What the task requires. For the listing below, print exactly the lines from the line with "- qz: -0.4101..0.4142" to the line with "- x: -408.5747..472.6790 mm", both included, and nothing beyond them.
--
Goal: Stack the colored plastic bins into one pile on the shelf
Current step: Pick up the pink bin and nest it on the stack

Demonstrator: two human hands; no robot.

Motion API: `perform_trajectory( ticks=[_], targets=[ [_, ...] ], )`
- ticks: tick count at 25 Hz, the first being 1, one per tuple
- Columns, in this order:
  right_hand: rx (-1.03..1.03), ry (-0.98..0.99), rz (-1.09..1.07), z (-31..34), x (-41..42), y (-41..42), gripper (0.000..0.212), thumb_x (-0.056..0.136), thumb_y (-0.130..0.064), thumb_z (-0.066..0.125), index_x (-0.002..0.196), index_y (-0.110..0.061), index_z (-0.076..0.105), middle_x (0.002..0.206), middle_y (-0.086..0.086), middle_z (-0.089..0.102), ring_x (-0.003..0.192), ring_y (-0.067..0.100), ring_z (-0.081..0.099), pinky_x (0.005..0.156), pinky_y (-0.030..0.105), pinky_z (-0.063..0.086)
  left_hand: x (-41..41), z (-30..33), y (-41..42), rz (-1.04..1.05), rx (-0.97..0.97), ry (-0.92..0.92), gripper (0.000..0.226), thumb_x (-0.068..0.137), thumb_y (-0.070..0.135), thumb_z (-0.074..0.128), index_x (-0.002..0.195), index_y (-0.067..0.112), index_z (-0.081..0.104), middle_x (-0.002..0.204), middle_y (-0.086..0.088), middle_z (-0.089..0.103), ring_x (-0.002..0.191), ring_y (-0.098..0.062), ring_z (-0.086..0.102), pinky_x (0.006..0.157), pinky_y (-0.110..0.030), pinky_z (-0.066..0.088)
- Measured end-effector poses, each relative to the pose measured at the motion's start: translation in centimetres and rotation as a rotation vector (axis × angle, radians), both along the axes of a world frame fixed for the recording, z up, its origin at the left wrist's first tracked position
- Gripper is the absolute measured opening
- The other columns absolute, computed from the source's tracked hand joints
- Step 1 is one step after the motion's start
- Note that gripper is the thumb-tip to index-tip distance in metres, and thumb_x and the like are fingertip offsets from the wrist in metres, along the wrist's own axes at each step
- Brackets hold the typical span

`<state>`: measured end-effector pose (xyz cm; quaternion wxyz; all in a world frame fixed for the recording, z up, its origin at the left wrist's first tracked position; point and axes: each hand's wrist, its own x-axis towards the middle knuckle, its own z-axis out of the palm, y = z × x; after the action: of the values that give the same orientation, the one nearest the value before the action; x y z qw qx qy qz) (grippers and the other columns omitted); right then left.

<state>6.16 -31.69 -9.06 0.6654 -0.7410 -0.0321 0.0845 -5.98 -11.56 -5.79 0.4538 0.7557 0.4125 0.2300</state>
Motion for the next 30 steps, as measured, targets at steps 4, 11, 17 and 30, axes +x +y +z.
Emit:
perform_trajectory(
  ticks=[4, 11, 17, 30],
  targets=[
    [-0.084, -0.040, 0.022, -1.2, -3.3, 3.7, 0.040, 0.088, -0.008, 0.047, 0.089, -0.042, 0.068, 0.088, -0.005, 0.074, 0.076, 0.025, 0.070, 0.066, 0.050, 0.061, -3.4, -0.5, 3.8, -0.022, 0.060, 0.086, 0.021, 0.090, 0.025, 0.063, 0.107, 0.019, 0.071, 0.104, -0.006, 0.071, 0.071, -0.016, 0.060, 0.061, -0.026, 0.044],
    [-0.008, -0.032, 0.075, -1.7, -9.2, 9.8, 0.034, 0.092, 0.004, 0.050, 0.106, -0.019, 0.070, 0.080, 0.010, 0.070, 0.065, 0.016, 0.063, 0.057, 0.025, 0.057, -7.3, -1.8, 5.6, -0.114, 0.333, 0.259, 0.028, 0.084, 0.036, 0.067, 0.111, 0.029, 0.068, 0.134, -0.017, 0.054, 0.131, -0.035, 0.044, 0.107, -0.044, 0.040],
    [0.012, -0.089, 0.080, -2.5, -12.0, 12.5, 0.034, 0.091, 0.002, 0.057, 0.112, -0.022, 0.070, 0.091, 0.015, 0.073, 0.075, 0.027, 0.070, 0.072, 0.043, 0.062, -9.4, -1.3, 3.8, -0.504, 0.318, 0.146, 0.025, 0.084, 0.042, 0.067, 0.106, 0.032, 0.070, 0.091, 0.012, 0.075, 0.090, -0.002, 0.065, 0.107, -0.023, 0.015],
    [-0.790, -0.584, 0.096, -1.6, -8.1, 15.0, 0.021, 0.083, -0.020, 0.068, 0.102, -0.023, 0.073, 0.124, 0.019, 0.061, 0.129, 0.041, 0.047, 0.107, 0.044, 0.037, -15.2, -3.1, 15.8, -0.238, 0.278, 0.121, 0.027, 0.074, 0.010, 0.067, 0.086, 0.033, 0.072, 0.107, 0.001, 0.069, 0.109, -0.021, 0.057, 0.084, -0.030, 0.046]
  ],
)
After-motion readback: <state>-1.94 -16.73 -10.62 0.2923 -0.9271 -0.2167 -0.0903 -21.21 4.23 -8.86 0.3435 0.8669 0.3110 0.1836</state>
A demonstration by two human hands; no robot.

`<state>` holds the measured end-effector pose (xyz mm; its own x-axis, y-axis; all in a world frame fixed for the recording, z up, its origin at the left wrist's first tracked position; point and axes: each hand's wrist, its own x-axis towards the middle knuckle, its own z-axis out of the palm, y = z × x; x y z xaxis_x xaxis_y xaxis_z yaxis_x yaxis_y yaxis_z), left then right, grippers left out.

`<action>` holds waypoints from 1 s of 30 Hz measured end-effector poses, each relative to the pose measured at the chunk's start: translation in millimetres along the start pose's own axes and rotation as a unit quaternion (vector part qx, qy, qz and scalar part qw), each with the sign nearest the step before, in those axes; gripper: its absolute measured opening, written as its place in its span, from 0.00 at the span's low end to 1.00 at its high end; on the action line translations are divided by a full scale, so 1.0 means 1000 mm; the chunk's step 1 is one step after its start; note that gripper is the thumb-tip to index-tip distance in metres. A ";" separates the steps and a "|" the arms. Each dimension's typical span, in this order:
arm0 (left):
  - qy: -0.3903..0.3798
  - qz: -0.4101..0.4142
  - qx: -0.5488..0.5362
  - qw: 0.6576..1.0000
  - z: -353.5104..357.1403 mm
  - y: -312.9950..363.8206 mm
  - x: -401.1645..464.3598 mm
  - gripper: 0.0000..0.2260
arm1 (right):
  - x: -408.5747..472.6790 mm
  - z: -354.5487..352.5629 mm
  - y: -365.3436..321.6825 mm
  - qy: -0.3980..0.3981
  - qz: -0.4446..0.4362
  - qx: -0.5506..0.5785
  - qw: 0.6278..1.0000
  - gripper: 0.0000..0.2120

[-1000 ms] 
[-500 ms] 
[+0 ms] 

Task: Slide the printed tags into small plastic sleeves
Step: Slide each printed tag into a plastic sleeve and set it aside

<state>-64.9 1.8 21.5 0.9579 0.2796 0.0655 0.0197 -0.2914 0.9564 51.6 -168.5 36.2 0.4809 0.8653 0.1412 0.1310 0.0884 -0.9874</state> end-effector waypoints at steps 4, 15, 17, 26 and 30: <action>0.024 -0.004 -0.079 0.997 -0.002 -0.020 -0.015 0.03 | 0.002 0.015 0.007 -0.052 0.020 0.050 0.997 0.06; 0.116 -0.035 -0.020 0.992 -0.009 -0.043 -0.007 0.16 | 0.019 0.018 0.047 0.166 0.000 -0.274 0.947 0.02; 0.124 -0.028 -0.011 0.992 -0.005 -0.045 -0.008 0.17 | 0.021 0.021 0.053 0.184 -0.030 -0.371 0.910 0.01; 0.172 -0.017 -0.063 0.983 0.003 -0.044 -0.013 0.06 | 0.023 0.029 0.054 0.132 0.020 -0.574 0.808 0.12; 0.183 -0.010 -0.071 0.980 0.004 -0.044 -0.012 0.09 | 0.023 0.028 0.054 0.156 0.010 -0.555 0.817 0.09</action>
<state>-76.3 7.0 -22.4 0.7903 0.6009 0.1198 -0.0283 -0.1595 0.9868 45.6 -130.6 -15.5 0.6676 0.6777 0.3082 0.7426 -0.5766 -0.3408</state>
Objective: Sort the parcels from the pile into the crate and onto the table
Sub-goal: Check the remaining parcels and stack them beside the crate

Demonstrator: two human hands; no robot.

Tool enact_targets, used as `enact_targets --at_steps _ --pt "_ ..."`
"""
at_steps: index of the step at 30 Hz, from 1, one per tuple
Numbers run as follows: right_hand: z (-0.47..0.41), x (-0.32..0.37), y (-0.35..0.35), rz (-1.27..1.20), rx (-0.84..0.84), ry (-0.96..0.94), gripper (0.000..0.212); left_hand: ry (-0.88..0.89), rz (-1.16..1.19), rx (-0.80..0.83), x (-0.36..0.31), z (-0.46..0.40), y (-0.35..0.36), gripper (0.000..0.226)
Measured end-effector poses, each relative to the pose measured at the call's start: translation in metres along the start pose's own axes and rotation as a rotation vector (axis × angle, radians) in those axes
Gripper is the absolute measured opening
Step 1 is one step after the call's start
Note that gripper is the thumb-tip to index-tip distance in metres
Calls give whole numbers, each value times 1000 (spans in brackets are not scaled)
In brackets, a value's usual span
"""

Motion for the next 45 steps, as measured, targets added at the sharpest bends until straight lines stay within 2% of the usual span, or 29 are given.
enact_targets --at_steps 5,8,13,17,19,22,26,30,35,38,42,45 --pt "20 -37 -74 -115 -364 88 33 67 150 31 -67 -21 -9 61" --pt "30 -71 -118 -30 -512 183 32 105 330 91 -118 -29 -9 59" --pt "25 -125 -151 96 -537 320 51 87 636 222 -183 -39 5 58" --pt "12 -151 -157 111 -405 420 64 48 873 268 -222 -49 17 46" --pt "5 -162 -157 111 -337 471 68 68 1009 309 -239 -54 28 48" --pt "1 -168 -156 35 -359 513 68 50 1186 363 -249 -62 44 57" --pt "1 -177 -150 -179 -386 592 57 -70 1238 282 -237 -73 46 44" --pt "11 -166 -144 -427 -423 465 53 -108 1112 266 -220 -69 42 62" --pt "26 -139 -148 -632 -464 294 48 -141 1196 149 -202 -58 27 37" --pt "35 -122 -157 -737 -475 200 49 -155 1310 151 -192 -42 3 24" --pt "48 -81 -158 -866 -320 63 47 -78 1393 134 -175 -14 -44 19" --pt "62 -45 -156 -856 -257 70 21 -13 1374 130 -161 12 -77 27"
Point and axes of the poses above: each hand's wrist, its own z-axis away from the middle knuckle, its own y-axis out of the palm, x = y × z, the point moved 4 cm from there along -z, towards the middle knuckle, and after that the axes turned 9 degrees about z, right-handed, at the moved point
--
Completed exercise.
  - qz: -0.4101..0.4142
  - qx: -0.5488..0.5362
  - qw: 0.6576..1.0000
  - z: -353.5104..357.1403 mm
  - y: -312.9950..363.8206 mm
  - x: -401.1645..464.3598 mm
  - gripper: 0.0000..0.2260
arm1 (right):
  - x: -408.5747..472.6790 mm

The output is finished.